Exercise requirements »
Your output should be the lines from the start of the data through the line containing "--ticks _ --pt", exactly and nothing more.

(Information provided)

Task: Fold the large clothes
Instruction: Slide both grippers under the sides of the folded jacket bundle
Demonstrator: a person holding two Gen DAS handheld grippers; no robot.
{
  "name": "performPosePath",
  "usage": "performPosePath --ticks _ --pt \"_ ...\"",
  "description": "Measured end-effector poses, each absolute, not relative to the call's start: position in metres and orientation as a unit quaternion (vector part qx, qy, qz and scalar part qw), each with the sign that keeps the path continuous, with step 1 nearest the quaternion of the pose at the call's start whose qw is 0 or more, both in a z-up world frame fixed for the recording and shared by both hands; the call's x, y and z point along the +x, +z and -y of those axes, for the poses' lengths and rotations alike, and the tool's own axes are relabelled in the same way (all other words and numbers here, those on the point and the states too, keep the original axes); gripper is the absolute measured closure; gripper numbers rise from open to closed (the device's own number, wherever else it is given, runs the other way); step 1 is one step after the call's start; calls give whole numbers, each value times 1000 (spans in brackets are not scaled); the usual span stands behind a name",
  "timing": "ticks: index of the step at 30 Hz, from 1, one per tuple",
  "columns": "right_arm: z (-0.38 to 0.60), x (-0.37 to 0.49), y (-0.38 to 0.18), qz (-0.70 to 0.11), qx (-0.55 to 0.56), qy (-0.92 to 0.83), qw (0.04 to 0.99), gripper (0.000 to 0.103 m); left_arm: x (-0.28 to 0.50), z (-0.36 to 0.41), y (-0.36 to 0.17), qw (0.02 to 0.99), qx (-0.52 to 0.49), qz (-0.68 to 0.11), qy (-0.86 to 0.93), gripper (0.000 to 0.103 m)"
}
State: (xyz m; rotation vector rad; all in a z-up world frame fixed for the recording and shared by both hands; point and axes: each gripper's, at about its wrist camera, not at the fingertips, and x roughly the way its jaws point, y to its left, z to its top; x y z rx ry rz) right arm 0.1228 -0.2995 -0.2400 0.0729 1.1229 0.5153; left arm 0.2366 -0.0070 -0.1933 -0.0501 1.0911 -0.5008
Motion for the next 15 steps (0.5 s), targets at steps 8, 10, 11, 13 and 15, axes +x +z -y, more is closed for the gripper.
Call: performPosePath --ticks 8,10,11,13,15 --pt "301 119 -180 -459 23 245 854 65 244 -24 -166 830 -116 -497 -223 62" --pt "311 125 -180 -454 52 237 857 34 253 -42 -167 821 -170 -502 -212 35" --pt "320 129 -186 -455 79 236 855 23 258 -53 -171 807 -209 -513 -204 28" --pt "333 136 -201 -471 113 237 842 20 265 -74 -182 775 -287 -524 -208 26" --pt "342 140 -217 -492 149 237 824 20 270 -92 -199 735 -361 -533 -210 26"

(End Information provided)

Reply to the task »
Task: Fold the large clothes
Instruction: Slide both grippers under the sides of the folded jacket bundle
Demonstrator: a person holding two Gen DAS handheld grippers; no robot.
{
  "name": "performPosePath",
  "usage": "performPosePath --ticks _ --pt \"_ ...\"",

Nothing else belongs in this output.